*Try it*
Could you retype the lines below, starting at the line holding "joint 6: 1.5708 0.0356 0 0" and stopping at the line holding "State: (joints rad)", inclusive? Copy them exactly and drop the images.

*Dataset content*
::::
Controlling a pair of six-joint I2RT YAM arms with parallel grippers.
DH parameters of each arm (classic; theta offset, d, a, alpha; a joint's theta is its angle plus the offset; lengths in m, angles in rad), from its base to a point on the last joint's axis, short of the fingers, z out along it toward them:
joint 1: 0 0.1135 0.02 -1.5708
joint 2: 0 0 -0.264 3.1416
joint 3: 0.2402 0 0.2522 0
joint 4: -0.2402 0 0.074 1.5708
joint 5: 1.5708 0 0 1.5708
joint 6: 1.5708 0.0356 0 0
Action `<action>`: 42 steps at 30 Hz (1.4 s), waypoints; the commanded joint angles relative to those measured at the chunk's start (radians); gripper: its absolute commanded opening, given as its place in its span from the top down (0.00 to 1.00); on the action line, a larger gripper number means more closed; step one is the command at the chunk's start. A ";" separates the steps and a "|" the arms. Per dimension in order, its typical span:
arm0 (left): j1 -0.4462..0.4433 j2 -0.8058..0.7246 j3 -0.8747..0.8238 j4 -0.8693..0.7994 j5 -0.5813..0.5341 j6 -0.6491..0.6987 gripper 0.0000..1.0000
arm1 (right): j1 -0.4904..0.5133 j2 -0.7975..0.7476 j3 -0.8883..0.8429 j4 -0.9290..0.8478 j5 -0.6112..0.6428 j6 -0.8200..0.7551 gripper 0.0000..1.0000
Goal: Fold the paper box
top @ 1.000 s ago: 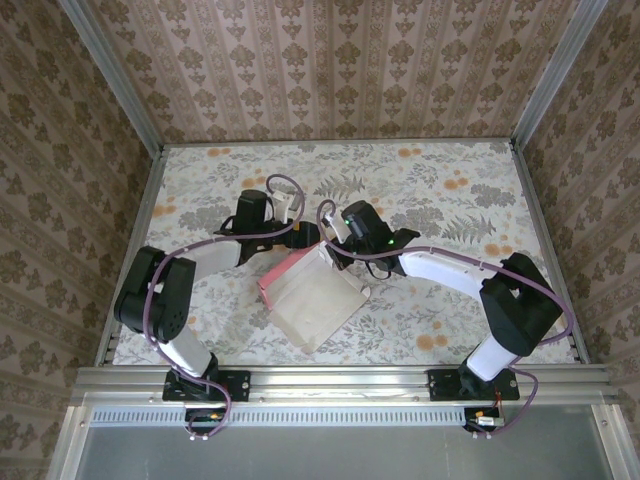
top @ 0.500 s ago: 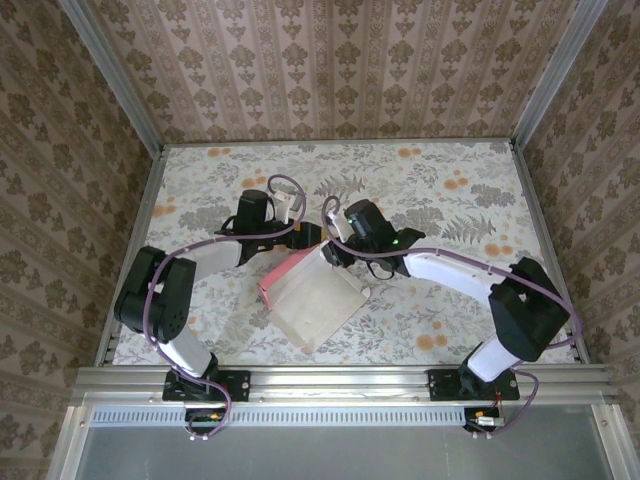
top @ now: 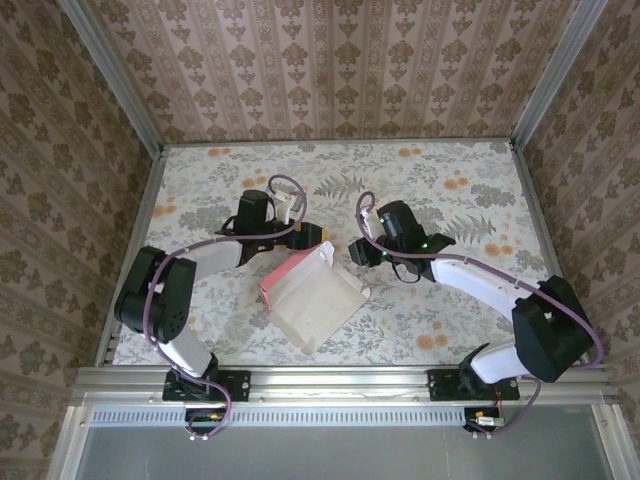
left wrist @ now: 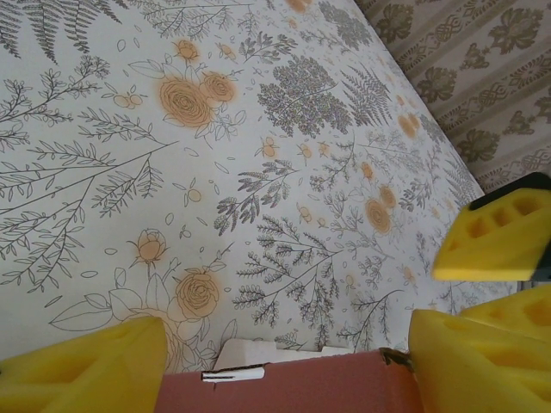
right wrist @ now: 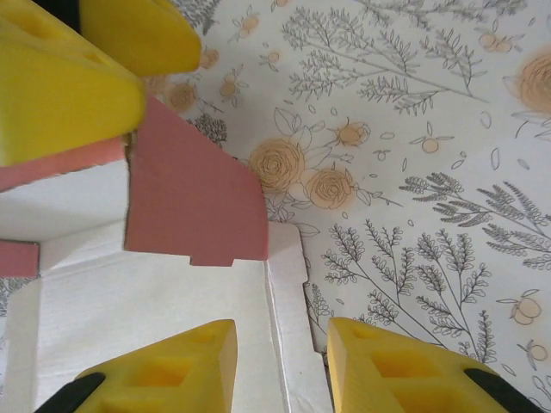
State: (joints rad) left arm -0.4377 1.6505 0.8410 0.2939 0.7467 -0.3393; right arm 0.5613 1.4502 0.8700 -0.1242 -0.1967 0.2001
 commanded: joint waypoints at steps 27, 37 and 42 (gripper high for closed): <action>0.013 0.043 0.040 -0.042 0.038 0.016 0.26 | 0.070 0.222 0.093 0.146 -0.075 0.029 0.63; 0.026 0.070 0.064 -0.038 0.096 -0.003 0.26 | 0.089 0.263 0.134 0.148 -0.055 0.007 0.58; 0.034 0.096 0.091 -0.049 0.156 -0.002 0.26 | 0.105 0.293 0.148 0.162 0.003 -0.016 0.58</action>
State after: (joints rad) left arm -0.4160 1.7203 0.9016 0.2741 0.8436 -0.3408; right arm 0.6540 1.7245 0.9936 0.0204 -0.2340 0.2115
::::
*Finished exercise*
joint 6: 1.5708 0.0356 0 0
Action `<action>`: 42 steps at 30 Hz (1.4 s), waypoints; the commanded joint angles relative to those measured at the chunk's start (radians); gripper: its absolute commanded opening, given as its place in its span from the top down (0.00 to 1.00); on the action line, a larger gripper number means more closed; step one is the command at the chunk's start. A ";" separates the steps and a "|" the arms. Per dimension in order, its typical span:
arm0 (left): j1 -0.4462..0.4433 j2 -0.8058..0.7246 j3 -0.8747..0.8238 j4 -0.8693..0.7994 j5 -0.5813..0.5341 j6 -0.6491..0.6987 gripper 0.0000..1.0000
arm1 (right): j1 -0.4904..0.5133 j2 -0.7975..0.7476 j3 -0.8883..0.8429 j4 -0.9290..0.8478 j5 -0.6112..0.6428 j6 -0.8200..0.7551 gripper 0.0000..1.0000
Goal: Fold the paper box
top @ 1.000 s ago: 
top @ 0.500 s ago: 
top @ now: 
left wrist @ now: 
right wrist @ now: 
State: (joints rad) left arm -0.4377 1.6505 0.8410 0.2939 0.7467 -0.3393; right arm 0.5613 1.4502 0.8700 -0.1242 -0.1967 0.2001

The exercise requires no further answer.